December 3, 2020
Today was another great day. After I scaled up my top three products, my total revenue bounced back to over 5 figures.
Here are today’s stats:
Product #10
Sales: 123
Revenue: $2,603.70
Spent: $1,525.76
CPP: $12.40
Profits: $1,077.94
Product #11
Sales: 211
Revenue: $4,691.90
Spent: $2,025.14
CPP: $9.60
Profits: $2,666.76
Product #12
Sales: 213
Revenue: $4,737.70
Spent: $2,296.89
CPP: $10.78
Profits: $2,440.81
Overall Performance
Sales: 547
Revenue: $12,033.30
Spent: $5,848.06
CPP: $10.69
Profits: $6,185.24
All these three products performed well after I increased their budgets.
Product #10 made over $1,000 in profit today.
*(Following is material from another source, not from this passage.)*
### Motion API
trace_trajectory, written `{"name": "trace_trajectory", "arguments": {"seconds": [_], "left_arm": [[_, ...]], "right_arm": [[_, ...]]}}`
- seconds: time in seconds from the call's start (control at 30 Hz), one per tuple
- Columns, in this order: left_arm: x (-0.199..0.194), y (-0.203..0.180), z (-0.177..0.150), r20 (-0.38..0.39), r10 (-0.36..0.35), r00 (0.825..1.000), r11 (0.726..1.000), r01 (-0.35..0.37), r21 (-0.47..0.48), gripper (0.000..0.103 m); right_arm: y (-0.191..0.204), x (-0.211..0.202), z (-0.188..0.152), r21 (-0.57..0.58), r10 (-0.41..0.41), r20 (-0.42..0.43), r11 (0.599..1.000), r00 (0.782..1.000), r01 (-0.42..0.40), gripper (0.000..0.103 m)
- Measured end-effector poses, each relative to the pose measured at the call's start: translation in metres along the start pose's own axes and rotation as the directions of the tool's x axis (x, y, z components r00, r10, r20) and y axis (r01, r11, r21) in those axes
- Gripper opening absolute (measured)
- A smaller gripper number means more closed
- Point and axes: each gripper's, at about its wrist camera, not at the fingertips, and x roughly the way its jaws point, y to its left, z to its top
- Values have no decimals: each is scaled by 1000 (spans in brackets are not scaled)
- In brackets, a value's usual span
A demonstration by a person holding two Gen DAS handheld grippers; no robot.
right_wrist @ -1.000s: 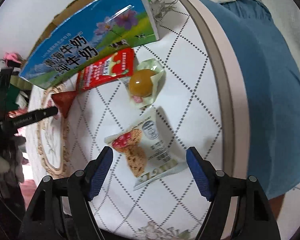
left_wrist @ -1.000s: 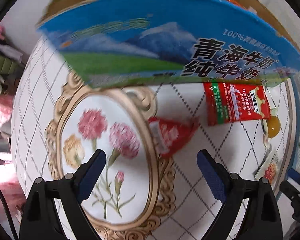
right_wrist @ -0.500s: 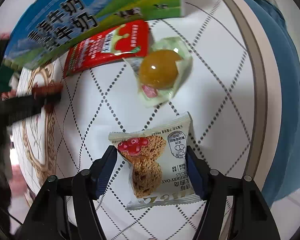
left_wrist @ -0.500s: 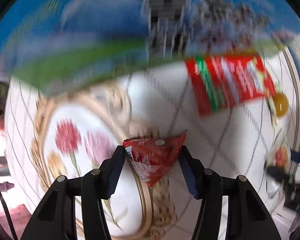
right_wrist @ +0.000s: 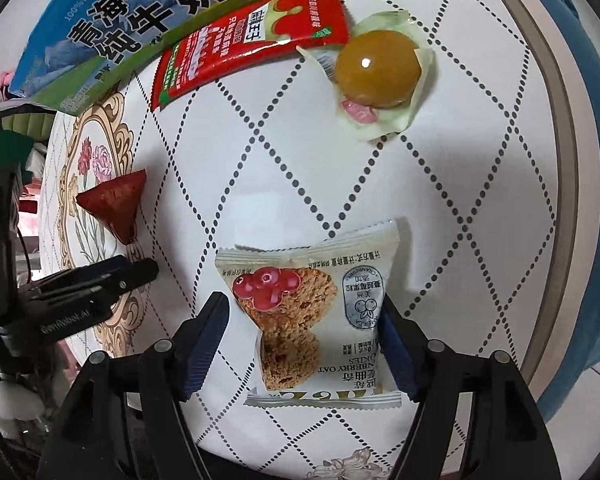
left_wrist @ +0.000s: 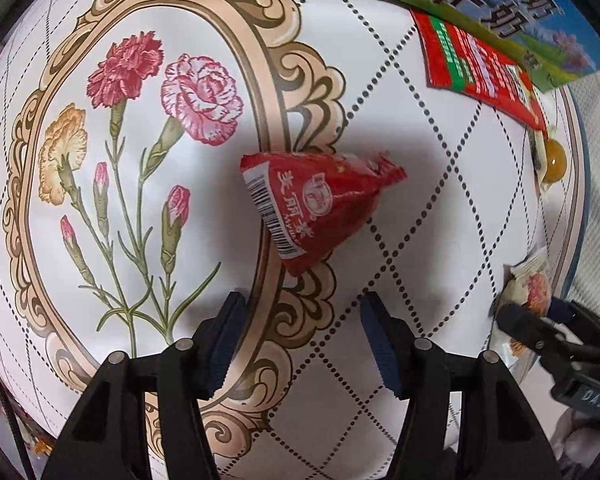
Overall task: Organize snacks
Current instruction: 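Grasp the red triangular pack with the left tool while the right grasps the cranberry oat cookie pack, then carry both packs into the box and open both tools to release them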
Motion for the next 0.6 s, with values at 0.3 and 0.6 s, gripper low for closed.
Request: {"name": "trace_trajectory", "arguments": {"seconds": [0.3,0.6], "left_arm": [[-70,15,23,156,34,987,999,-39,26,72],[-21,-7,57,93,135,986,973,-150,177,51]], "right_arm": [[-8,-3,2,47,14,25,999,1000,-15,75],[9,3,4,-39,-75,72,996,995,78,67]]}}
Please note that it had made only $100-200 in profits in the previous few days.
Its CPP was a bit higher than the other two products.
Here are the stats for the new campaigns I created for this product yesterday:

As you can see, most of the campaigns had a CPP of over $15. Only two campaigns made sales at a CPP lower than $15.
Facebook might not have fired its pixel properly, because the overall CPP I got from this product was $12.40. Anyway, I didn’t want to scale up this product too hard.
I duplicated the campaign that made 12 sales at $8.39 CPP and set its daily budget to $500.
Although the CPP of Product #11 increased a bit from yesterday, total profits increased from $1,800 to almost $2,700. This was acceptable because I added more budget to it.

Most of the campaigns I created after December 1 were doing well today. Most of them had a CPP lower than $11. These were all Lookalike Campaigns, so I thought there was lots of room to scale.
My team told me we had to sell as much as possible before December 9 or people wouldn’t get the products. I duplicated all these campaigns and set the daily budgets to $500 each.
I also created one retargeting campaign for Product #11. It was a last-minute sale, so my ad looked like this:
We’re running out of time. Order before December 9th For Guaranteed Christmas Delivery!
>> LINK
This retargeting campaign targeted only people who had visited the product’s landing page but hadn’t made a purchase yet. I set the daily budget to $200.
That’s it.
Product #12 was doing a lot better than yesterday. Its profits increased from almost $1,900 to $2,440.

Most of the campaigns were doing well, but some performed poorly and made sales at CPPs of $33.51 and $49.88.
No big deal. My other good campaigns could cover those losses, so I selected five of them to duplicate.

I duplicated the three campaigns that had a CPP lower than $12 and set the daily budgets to $500 each. The other two campaigns were duplicated and given a $100 daily budget.
So I added $1,700 in total to Product #12.
That’s all for today.
NOTE: As you can see, I hadn’t found new Facebook Interests recently. It was because I’d run so many campaigns that I had my own winning Facebook Interests.
So I just selected some good-performing campaigns and duplicated them with normal or high budgets based on past performance.